The companies will provide on-site training and materials to labs to implement a wastewater testing workflow from Ceres. Lab customers will also gain access to Concentric by Ginkgo data and bioinformatics services, as well as sequencing.
Ceres and Concentric have already set up labs in the Middle East and Africa and plan to make wastewater testing capabilities available in countries where Concentric has programs, including Australia, Botswana, Qatar, Rwanda, Ukraine, and the US.
"SARS-CoV-2 has no seasonality yet that we know of, and it still continues to mutate in ways that are unpredictable and ways that even the best tools don't detect right now," Philipson said. "So we know we need to leverage some of our AI/ML collaborations now to get better at finding variants first."
Ginkgo has also been involved with the US government's Intelligence Advanced Research Projects Activity (IARPA), starting in 2018 as a partner of IARPA contractor Battelle, and later as a contractor in its own right to develop Engineered Nucleotide Detection and Ranking (ENDAR), a computational platform for detecting genetic engineering.
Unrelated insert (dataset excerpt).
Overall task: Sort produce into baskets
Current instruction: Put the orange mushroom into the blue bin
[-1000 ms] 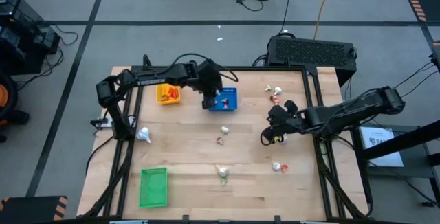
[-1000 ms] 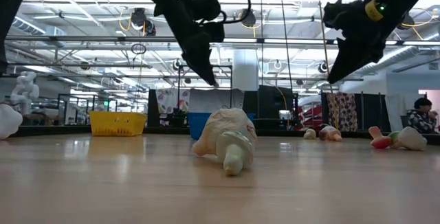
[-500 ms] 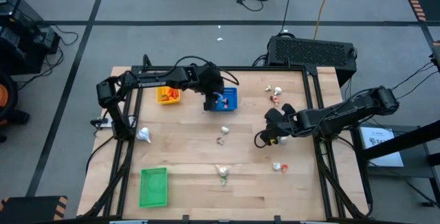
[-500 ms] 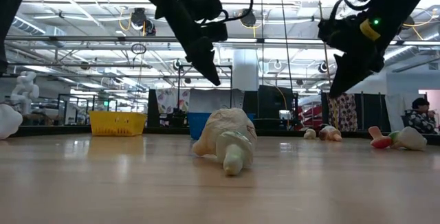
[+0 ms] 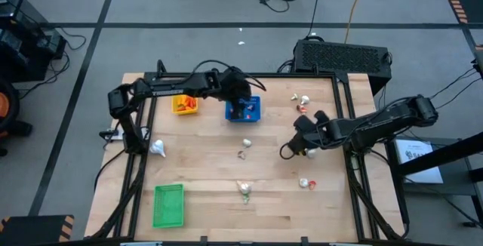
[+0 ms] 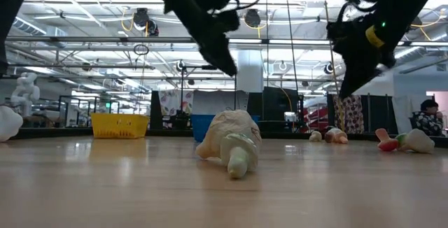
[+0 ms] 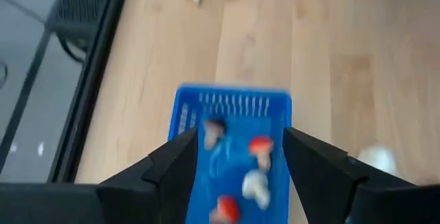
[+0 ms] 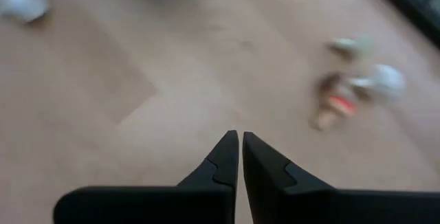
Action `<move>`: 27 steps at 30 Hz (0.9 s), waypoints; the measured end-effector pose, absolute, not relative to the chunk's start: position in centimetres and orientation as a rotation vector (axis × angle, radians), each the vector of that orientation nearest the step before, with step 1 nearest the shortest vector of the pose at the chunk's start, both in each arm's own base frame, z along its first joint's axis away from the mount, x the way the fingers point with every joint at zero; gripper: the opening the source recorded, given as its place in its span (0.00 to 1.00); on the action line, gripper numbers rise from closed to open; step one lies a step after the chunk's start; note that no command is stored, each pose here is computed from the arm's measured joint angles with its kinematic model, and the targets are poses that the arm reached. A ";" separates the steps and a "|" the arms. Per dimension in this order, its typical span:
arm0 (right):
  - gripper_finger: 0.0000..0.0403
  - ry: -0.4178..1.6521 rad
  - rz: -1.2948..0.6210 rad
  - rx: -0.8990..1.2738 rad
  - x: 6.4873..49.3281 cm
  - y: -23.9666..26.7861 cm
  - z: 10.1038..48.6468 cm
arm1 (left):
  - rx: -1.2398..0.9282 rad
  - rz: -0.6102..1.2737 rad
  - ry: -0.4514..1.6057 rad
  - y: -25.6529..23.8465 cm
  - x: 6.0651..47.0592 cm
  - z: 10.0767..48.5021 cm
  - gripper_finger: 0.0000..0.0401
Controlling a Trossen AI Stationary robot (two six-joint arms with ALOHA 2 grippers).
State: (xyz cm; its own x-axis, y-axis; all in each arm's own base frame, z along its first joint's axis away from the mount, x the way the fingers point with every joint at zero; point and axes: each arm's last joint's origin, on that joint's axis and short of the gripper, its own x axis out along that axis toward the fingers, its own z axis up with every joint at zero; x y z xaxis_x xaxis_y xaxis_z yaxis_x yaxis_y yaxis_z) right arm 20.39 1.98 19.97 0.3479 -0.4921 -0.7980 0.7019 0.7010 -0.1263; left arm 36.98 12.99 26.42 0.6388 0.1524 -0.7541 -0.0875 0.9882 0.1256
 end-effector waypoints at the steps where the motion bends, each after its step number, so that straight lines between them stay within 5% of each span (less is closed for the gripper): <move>1: 0.03 0.929 -0.820 0.264 20.0 1.9 20.5 | 0.087 0.136 0.848 12.9 37.5 26.0 0.55; 9: 0.01 0.869 -0.956 0.319 16.8 2.1 23.3 | 0.164 0.090 0.570 10.5 44.7 20.9 0.55; 19: 0.00 0.877 -0.881 0.236 16.1 2.1 24.0 | 0.293 0.047 0.579 11.0 54.5 16.5 0.55; 27: 0.00 0.852 -0.908 0.106 16.0 1.9 24.2 | 0.324 0.130 0.498 12.1 58.3 14.4 0.55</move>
State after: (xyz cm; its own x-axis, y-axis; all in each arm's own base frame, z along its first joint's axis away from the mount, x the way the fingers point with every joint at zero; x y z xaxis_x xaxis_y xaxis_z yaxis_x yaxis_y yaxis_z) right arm 16.02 1.86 24.22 0.3208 -0.6496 -0.6893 0.7287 0.6341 -0.2585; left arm 58.27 12.07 14.41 0.8715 0.2006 -0.4474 -0.0442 0.9409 0.3359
McKnight said that Ginkgo was the only participant in an IARPA challenge to take a computational approach toward bioengineering detection.
Under another IARPA award in July, the firm will deploy what it called a cellular "flight recorder" to develop a biosensor that can continuously record and store microbial sequencing data in chronological order, which Ginkgo software can then analyze in search of clues about pathogenic outbreaks.
According to McKnight, evidence of genetic engineering offers clues to whether there may have been "malicious acts among bad actors."
Philipson said that Ginkgo originally built ENDAR as a classification system to validate the work of the company's cell engineering team. "We're now deploying it externally to be able to identify novel signatures or engineered signatures where we don't expect them to be," she said.